Adam McKay's direction "looks like it belongs to a low budget conspiracy documentary from the dark corners of Netflix"REGENCY Enterprises

In a recent Vanity Fair interview, Michael Lewis, the writer behind a 2010 Wall Street book about the 2007 economic crash, revealed that director Adam McKay had made a pseudo-blackmail deal with his studio to adapt Lewis’s story in return for directing a revival of an early 2000s ‘Will Ferrell is still relevant and fresh’ classic comedy. Two films were produced from this deal; the first was an ensemble cast in an average and occasionally patronising portrayal of a high-stakes professional industry that didn’t quite live up to expectations - the other film was Anchorman 2.

The Big Short follows a group of various financial ‘outsiders’ who predict the 2007 collapse of the housing market, and consequentially bet against the banks to make money if an economic ‘atomic bomb’ were to happen. Do not fret however, because The Big Short is witty in places, although less a comedy and more a hard-hitting encyclopaedia of financial fraud and corruption that softens the blow with the occasional joke.

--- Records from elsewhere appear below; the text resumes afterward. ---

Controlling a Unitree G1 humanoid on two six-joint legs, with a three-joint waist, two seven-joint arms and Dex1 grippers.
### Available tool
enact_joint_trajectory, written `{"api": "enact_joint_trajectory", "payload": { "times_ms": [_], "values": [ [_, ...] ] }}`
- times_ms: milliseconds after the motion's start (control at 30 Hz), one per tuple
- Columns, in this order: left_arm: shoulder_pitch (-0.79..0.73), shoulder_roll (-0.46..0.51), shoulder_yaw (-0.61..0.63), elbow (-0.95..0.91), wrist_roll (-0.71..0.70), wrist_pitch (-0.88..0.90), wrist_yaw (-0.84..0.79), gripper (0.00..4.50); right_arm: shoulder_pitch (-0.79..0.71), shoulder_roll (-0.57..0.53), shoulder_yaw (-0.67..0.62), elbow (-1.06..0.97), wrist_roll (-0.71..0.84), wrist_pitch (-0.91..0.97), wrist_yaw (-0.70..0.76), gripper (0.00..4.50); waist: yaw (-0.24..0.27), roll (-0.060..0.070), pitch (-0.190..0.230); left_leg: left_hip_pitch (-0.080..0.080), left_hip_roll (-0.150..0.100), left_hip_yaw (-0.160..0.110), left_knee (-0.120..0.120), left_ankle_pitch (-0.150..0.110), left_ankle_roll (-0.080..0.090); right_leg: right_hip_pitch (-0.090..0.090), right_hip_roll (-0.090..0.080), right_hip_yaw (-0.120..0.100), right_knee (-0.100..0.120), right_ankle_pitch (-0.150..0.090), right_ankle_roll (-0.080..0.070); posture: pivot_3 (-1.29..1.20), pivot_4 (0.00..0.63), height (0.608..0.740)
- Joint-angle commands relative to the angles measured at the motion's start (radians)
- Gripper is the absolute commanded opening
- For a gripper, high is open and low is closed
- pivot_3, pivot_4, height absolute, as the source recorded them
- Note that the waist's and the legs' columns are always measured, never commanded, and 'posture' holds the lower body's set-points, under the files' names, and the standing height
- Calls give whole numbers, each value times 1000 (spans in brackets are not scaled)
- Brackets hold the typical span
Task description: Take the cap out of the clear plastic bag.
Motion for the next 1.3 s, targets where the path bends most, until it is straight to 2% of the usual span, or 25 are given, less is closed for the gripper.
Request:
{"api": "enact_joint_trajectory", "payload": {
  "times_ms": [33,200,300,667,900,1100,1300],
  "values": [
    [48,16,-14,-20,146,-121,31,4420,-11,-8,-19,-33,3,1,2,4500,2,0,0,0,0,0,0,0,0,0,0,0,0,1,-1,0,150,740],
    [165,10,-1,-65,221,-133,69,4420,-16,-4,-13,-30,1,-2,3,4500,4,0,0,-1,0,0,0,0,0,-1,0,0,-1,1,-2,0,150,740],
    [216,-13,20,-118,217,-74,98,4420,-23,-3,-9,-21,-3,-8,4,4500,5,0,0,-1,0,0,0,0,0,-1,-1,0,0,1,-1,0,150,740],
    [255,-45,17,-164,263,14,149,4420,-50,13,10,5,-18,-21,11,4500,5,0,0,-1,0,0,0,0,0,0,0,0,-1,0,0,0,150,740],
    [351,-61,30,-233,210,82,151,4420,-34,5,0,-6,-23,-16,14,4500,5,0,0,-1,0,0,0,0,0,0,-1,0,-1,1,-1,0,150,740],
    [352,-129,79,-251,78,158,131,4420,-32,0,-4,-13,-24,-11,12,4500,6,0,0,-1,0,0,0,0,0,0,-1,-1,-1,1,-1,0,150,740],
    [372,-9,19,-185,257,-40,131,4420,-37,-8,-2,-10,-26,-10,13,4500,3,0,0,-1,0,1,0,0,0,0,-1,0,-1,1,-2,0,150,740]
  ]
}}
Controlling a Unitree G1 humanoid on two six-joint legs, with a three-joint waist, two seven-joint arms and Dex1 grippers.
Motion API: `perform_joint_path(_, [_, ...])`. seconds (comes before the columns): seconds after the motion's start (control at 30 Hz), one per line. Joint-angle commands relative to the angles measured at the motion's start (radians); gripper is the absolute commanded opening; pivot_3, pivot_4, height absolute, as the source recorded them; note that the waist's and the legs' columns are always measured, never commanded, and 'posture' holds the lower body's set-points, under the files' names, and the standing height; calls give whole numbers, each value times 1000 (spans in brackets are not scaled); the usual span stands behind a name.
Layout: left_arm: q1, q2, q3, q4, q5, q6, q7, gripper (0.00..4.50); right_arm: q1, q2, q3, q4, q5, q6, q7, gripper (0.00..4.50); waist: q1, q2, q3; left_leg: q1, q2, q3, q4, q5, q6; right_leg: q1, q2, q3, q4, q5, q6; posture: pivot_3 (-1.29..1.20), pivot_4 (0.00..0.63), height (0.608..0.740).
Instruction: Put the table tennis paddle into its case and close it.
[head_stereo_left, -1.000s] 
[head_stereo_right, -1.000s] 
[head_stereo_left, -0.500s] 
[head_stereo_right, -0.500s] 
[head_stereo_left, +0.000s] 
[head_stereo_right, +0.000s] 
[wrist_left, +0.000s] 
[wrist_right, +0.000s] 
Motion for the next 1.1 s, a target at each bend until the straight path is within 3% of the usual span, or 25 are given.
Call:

The Big Short is held together by its stylised direction, and unflinching screenplay, both by Adam McKay. The editing is fast and clever and fits smoothly with the film’s high pace, but The Big Short is a little long and its commitment to never settling can be exhausting at times. The scenes are interwoven with bold, yet fittingly naïve, visual and audio snapshots of the early 2000s that are incredibly effective, if not just because it may be the first film to combine George Bush, Britney Spears, Mark Twain and Ludacris in a montage that looks like it belongs to a low budget conspiracy documentary from the dark corners of Netflix.

Film should not be criticised for the audience not understanding the logistics behind it, and The Big Short does not really hold back. In some scenes, to help the audience, Ryan Gosling will stare down the lens and into your soul to explain various forms of mortgages - which, in all fairness, is just about enough to grasp your attention back just as it’s about to slip into the abyss of home equity loans and AAA ratings. On occasion the explanations can feel a little patronising, but although it may hurt your ego, having some concepts explained through the medium of Jenga or Selena Gomez is incredibly necessary.

Christian Bale is the Anton Chigurh, Heath Ledger’s Joker or BB-8 of this film, in that Bale’s scenes as Michael Burry are the parts you look forward to most when your mind wanders off as the characters head to the fourth financial conference in an hour - although his musical taste may give you what I shall refer to as a ‘whiplash headache’. Since 2013 Brad Pitt seems to have made a career of acting in the same role - a bizarre, almost benevolent, guide who is only there to morally prod the film’s characters when needed, with as much screen time as the credits (see 12 Years a Slave, The Counsellor). Here, his nuance and subdued characterisations stand out from the exaggerated traits of his fellow financers, yet it’s still a glorified cameo in essence.

Steve Carrell gives the weakest performance, mainly due to the conception of his character Mark Baum. The treatment of Baum’s past is so heavy-handed it makes the character repeatedly shouting ‘I don’t want to talk about it’ come across more like Simba on cocaine instead of what could have been a poignant glance into the dark realities of Wall Street. His character rarely rises above his anger, and the slotting in of a wife (poor Marisa Tomei) for two scenes does little to humanise him. Often he seems to spew phrases like ‘ripping ordinary people off’ as if they came directly out of ‘how to get your audience to like you 101’.

To make a fleeting reference to the current cinematic zeitgeist, in a film about rich white men - and with the risk of making a potentially unrelated statement - it is rather baffling how a film which is quite good, but not great, can achieve such awards success as The Big Short has.

There is one element of the concept that should be questioned, and without revealing too much, is that in a film about the economic death knell of millions sounding due to the recklessness of the few, it feels like the characters should come out with more than moral scars. However, to paraphrase and ‘de-profane’ an excellent quotation in the film, the truth is like poetry – because no one wants to hear it. In all, The Big Short will leave you feeling slightly deflated, and you may wish that they had lied just a little bit.